_Work order_
Retype each line of the material below word for word; pictures stay out.

──────

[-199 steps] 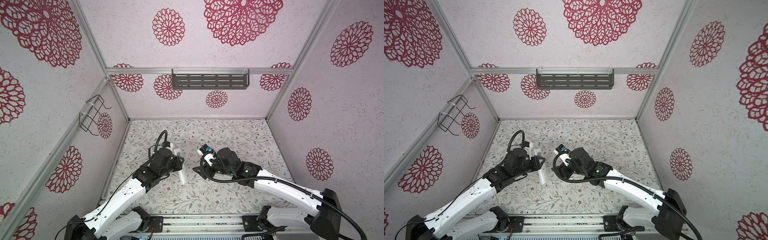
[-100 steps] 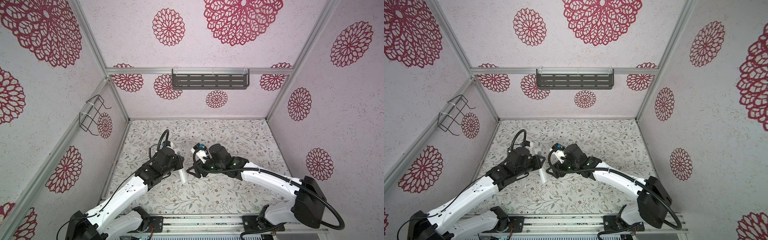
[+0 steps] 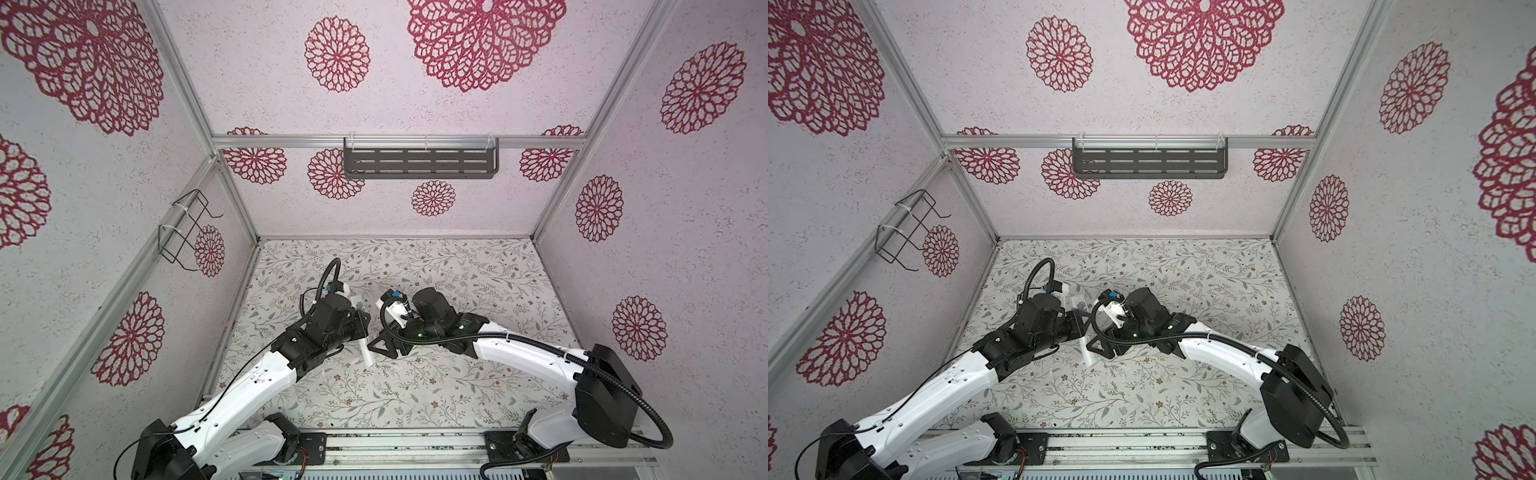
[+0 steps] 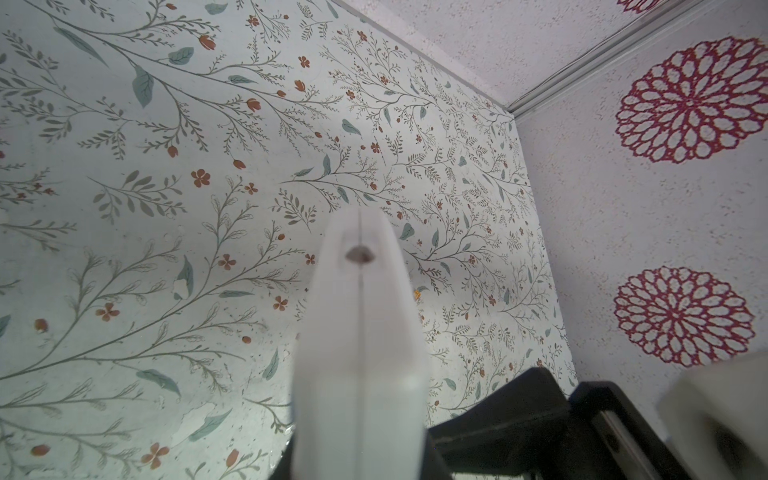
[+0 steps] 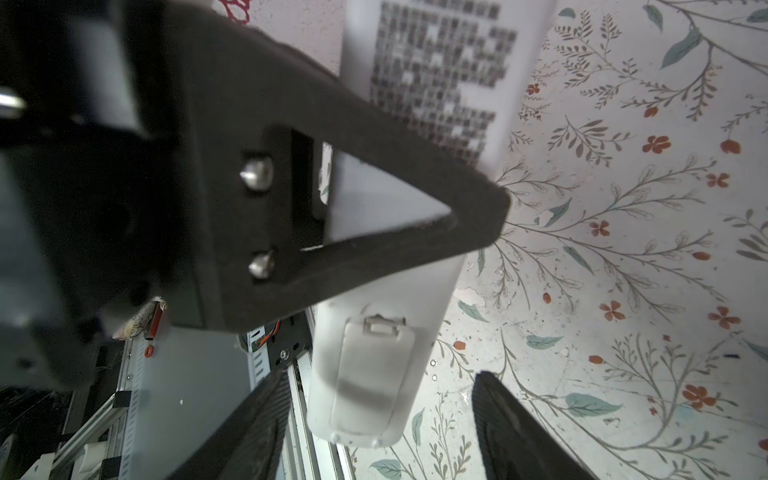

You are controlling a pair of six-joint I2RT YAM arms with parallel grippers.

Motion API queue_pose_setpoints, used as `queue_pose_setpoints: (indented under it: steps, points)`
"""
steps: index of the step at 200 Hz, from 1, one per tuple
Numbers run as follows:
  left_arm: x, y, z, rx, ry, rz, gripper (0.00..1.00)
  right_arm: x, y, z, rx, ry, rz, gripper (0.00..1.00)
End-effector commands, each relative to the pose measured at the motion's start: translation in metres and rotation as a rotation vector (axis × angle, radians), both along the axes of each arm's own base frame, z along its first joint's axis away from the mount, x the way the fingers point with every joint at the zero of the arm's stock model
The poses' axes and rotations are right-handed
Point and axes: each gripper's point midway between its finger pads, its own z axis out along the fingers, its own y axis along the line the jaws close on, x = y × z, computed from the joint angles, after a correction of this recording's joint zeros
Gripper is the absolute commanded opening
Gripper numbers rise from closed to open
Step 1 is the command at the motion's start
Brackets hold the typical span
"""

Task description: Load the batteries into the remote control

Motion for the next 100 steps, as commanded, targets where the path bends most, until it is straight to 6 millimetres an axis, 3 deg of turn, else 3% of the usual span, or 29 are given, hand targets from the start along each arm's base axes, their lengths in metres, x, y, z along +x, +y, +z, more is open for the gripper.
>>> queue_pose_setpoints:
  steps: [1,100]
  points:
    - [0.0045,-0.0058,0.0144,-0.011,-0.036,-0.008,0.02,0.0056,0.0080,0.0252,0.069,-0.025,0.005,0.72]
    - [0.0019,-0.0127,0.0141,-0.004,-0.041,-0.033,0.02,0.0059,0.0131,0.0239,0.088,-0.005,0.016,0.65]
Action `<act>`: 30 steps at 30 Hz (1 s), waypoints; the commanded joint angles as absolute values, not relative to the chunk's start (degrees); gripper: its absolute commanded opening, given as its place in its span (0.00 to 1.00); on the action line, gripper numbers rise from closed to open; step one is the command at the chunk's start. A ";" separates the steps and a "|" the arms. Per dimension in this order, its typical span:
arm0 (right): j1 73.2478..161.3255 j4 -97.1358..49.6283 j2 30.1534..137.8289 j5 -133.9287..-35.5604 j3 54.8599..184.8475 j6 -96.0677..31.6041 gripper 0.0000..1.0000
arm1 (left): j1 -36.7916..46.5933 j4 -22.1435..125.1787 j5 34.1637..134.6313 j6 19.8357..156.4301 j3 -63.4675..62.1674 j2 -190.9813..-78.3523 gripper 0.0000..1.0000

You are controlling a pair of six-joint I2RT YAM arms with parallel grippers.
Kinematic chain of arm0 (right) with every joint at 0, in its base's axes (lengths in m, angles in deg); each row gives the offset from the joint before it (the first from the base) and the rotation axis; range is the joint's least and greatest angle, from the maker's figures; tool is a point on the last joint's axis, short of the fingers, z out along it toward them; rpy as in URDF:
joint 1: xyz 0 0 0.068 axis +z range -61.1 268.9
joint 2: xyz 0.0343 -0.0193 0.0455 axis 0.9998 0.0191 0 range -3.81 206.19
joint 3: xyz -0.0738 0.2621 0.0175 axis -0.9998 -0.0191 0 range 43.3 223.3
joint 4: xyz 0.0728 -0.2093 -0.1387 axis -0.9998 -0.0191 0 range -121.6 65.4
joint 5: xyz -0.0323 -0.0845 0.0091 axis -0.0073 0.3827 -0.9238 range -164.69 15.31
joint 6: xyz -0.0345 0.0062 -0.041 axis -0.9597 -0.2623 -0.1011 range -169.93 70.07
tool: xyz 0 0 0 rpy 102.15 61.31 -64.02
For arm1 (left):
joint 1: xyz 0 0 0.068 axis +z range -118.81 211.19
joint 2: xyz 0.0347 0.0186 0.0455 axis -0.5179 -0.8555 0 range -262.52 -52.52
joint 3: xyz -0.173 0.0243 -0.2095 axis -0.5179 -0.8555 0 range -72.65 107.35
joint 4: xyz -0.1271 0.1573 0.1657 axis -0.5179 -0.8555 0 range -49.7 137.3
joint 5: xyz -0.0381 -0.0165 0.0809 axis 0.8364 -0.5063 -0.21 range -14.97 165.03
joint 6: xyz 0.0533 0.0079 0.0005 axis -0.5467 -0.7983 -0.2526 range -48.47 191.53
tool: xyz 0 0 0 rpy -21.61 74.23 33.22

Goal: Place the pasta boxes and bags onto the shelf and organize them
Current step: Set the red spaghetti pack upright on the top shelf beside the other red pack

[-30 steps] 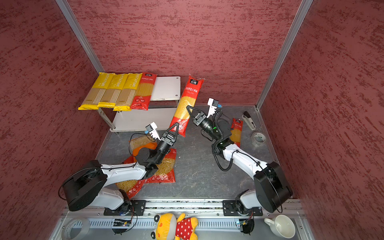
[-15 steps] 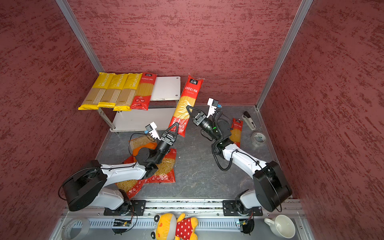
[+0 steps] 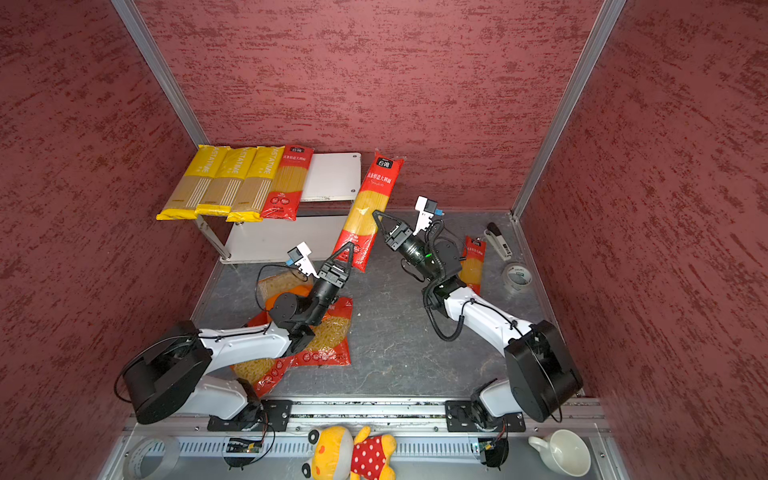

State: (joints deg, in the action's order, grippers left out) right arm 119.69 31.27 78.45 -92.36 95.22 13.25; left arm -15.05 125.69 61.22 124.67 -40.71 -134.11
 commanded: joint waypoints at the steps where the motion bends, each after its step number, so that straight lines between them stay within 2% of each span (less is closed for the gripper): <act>1: 120.19 37.70 78.09 -91.55 96.75 13.60 0.32 | -14.16 128.33 58.04 123.66 -38.21 -131.80 0.10; 6: 120.20 37.33 78.10 -91.48 96.60 13.40 0.36 | -12.97 128.28 55.46 121.80 -37.77 -130.25 0.00; 23: 120.19 35.52 75.94 -91.04 93.11 11.76 0.41 | -8.78 127.36 46.96 117.74 -33.86 -127.54 0.00; 27: 120.19 35.12 75.46 -90.78 92.27 11.32 0.42 | -8.27 122.05 44.39 118.51 -29.86 -127.09 0.00; 30: 120.19 34.82 75.09 -90.64 91.64 11.08 0.41 | -7.14 110.24 41.78 123.64 -26.21 -125.82 0.00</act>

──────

_Answer_
[-199 steps] 
[-100 steps] 
[+0 steps] 
[+0 steps] 
[+0 steps] 

You are controlling a pair of six-joint I2RT YAM arms with parallel grippers.

Motion API queue_pose_setpoints, used as `queue_pose_setpoints: (indented under it: steps, points)`
"""
steps: index of the step at 200 Hz, from 1, one per tuple
Numbers run as follows:
  left_arm: x, y, z, rx, ry, rz, gripper (0.00..1.00)
  right_arm: x, y, z, rx, ry, rz, gripper (0.00..1.00)
End-effector commands, each relative to the pose measured at the motion's start: translation in metres and rotation as a rotation vector (axis × angle, radians), both along the axes of each arm's own base frame, z along its first joint's axis away from the mount, x the way the fingers point with every joint at the zero of the arm's stock model
The poses' axes and rotations are right-handed
Point and axes: each gripper's point midway between its finger pads, its own z axis out along the fingers, its own y axis along the line the jaws close on, x = y × z, computed from the joint angles, after a correction of this recording's joint zeros
Gripper is the absolute commanded opening
Gripper numbers rise from closed to open
Step 1 is the command at the motion's start
Brackets hold the typical span
"""

Task description: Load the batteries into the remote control

Motion for the next 100 steps, as commanded, targets where the path bends most, until it is straight to 6 millimetres an axis, 3 deg of turn, else 3% of the usual span, or 29 are given, hand targets from the start along each arm's base axes, their lengths in metres, x, y, z along +x, +y, +z, more is open for the gripper.
>>> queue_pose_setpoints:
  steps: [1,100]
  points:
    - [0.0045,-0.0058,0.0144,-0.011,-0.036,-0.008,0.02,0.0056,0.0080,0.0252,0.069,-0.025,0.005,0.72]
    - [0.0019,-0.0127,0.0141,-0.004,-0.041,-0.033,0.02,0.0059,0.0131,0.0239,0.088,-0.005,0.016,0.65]
Action `<act>`: 30 steps at 30 Hz (1 s), waypoints; the commanded joint angles as absolute values, not relative to the chunk's start (degrees); gripper: its absolute commanded opening, given as its place in its span (0.00 to 1.00); on the action line, gripper numbers rise from closed to open; step one is the command at the chunk's start. A ";" separates the steps and a "|" the arms. Per dimension in this order, its typical span:
arm0 (right): j1 73.2478..161.3255 j4 -97.1358..49.6283 j2 30.1534..137.8289 j5 -133.9287..-35.5604 j3 54.8599..184.8475 j6 -96.0677..31.6041 gripper 0.0000..1.0000
arm1 (left): j1 -36.7916..46.5933 j4 -22.1435..125.1787 j5 34.1637..134.6313 j6 19.8357..156.4301 j3 -63.4675..62.1674 j2 -190.9813..-78.3523 gripper 0.0000..1.0000

You are controlling a pair of six-joint I2RT YAM arms with parallel grippers.
Kinematic chain of arm0 (right) with every joint at 0, in its base's axes (lengths in m, angles in deg); each row gives the offset from the joint before it (the first from the base) and the rotation axis; range is the joint's least and greatest angle, from the maker's figures; tool is a point on the last joint's axis, short of the fingers, z out along it toward them; rpy as in URDF:
joint 1: xyz 0 0 0.068 axis +z range -61.1 268.9
joint 2: xyz 0.0343 -0.0193 0.0455 axis 0.9998 0.0191 0 range -3.81 206.19
joint 3: xyz -0.0738 0.2621 0.0175 axis -0.9998 -0.0191 0 range 43.3 223.3
joint 4: xyz 0.0728 -0.2093 -0.1387 axis -0.9998 -0.0191 0 range -121.6 65.4
joint 5: xyz -0.0323 -0.0845 0.0091 axis -0.0073 0.3827 -0.9238 range -164.69 15.31
joint 6: xyz -0.0345 0.0062 -0.041 axis -0.9597 -0.2623 -0.1011 range -169.93 70.07
tool: xyz 0 0 0 rpy 102.15 61.31 -64.02
For arm1 (left):
joint 1: xyz 0 0 0.068 axis +z range -118.81 211.19
joint 2: xyz 0.0347 0.0186 0.0455 axis -0.5179 -0.8555 0 range -262.52 -52.52
joint 3: xyz -0.173 0.0243 -0.2095 axis -0.5179 -0.8555 0 range -72.65 107.35
joint 4: xyz -0.1271 0.1573 0.1657 axis -0.5179 -0.8555 0 range -49.7 137.3
joint 5: xyz -0.0381 -0.0165 0.0809 axis 0.8364 -0.5063 -0.21 range -14.97 165.03
joint 6: xyz 0.0533 0.0079 0.0005 axis -0.5467 -0.7983 -0.2526 range -48.47 191.53
tool: xyz 0 0 0 rpy -21.61 74.23 33.22

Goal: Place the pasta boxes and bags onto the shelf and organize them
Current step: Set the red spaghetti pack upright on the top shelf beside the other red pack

[-30 steps] 
[-15 steps] 
[+0 steps] 

State: (joints deg, in the action's order, grippers left out) right arm 119.69 31.27 78.45 -92.36 95.22 13.25; left arm -15.05 125.69 61.22 124.67 -40.71 -134.11
 commanded: joint waypoints at the steps where the motion bends, each after its step number, so that straight lines between them stay within 2% of each span (less is closed for the gripper): <act>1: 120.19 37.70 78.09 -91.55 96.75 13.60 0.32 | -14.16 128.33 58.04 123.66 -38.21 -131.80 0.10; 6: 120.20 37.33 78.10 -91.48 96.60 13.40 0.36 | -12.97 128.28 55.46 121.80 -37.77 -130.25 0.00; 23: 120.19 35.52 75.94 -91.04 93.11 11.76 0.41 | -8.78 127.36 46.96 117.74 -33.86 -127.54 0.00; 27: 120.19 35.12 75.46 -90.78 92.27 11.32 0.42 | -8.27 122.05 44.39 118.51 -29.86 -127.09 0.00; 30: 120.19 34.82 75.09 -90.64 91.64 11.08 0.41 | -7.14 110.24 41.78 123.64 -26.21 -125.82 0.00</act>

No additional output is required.